▸ GIVEN INFORMATION:
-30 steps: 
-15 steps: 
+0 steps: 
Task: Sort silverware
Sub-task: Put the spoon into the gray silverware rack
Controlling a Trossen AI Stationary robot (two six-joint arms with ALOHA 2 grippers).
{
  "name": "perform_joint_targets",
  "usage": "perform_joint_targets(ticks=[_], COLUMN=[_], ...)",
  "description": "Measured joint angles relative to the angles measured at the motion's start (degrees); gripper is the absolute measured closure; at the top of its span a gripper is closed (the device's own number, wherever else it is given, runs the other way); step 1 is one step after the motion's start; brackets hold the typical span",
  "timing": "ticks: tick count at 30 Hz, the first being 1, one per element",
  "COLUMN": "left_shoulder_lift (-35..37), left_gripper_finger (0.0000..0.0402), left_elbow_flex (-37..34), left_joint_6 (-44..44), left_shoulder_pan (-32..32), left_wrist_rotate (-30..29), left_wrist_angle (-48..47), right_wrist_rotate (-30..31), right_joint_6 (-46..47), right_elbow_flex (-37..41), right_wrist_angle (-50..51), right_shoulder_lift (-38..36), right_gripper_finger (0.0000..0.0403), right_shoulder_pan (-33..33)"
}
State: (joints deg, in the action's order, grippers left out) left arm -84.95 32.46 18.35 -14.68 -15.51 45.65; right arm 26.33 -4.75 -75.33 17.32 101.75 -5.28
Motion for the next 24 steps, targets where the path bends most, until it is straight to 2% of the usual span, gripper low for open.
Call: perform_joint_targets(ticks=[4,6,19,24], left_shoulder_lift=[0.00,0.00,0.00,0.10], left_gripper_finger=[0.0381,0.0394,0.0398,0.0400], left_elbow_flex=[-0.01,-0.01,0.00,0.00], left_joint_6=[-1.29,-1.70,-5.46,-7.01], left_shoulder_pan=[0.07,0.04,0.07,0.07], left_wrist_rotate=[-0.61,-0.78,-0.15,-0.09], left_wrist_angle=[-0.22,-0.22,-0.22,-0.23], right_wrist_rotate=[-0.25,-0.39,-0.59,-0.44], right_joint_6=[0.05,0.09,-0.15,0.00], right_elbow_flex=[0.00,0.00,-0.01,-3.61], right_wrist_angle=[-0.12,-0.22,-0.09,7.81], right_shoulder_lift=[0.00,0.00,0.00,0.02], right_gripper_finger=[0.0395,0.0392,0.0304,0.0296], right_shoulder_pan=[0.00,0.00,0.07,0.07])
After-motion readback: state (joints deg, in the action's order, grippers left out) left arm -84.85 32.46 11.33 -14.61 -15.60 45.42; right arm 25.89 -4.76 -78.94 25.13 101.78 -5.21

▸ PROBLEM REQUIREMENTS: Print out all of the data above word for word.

▸ RESPONSE AREA:
-30 steps: 
-15 steps: 
+0 steps: 
Task: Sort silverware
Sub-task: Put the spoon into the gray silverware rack
Controlling a Trossen AI Stationary robot (two six-joint arms with ALOHA 2 grippers).
{
  "name": "perform_joint_targets",
  "usage": "perform_joint_targets(ticks=[_], COLUMN=[_], ...)",
  "description": "Measured joint angles relative to the angles measured at the motion's start (degrees); gripper is the absolute measured closure; at the top of its span a gripper is closed (the device's own number, wherever else it is given, runs the other way); step 1 is one step after the motion's start; brackets hold the typical span",
  "timing": "ticks: tick count at 30 Hz, the first being 1, one per element",
  "COLUMN": "left_shoulder_lift (-35..37), left_gripper_finger (0.0000..0.0402), left_elbow_flex (-37..34), left_joint_6 (-44..44), left_shoulder_pan (-32..32), left_wrist_rotate (-30..29), left_wrist_angle (-48..47), right_wrist_rotate (-30..31), right_joint_6 (-46..47), right_elbow_flex (-37..41), right_wrist_angle (-50..51), right_shoulder_lift (-38..36), right_gripper_finger (0.0000..0.0403), right_shoulder_pan (-33..33)"
}
State: (joints deg, in the action's order, grippers left out) left arm -84.95 32.46 18.35 -14.68 -15.51 45.65; right arm 26.33 -4.75 -75.33 17.32 101.75 -5.28
Motion for the next 24 steps, targets where the path bends most, until it is straight to 2% of the usual span, gripper low for open.
Call: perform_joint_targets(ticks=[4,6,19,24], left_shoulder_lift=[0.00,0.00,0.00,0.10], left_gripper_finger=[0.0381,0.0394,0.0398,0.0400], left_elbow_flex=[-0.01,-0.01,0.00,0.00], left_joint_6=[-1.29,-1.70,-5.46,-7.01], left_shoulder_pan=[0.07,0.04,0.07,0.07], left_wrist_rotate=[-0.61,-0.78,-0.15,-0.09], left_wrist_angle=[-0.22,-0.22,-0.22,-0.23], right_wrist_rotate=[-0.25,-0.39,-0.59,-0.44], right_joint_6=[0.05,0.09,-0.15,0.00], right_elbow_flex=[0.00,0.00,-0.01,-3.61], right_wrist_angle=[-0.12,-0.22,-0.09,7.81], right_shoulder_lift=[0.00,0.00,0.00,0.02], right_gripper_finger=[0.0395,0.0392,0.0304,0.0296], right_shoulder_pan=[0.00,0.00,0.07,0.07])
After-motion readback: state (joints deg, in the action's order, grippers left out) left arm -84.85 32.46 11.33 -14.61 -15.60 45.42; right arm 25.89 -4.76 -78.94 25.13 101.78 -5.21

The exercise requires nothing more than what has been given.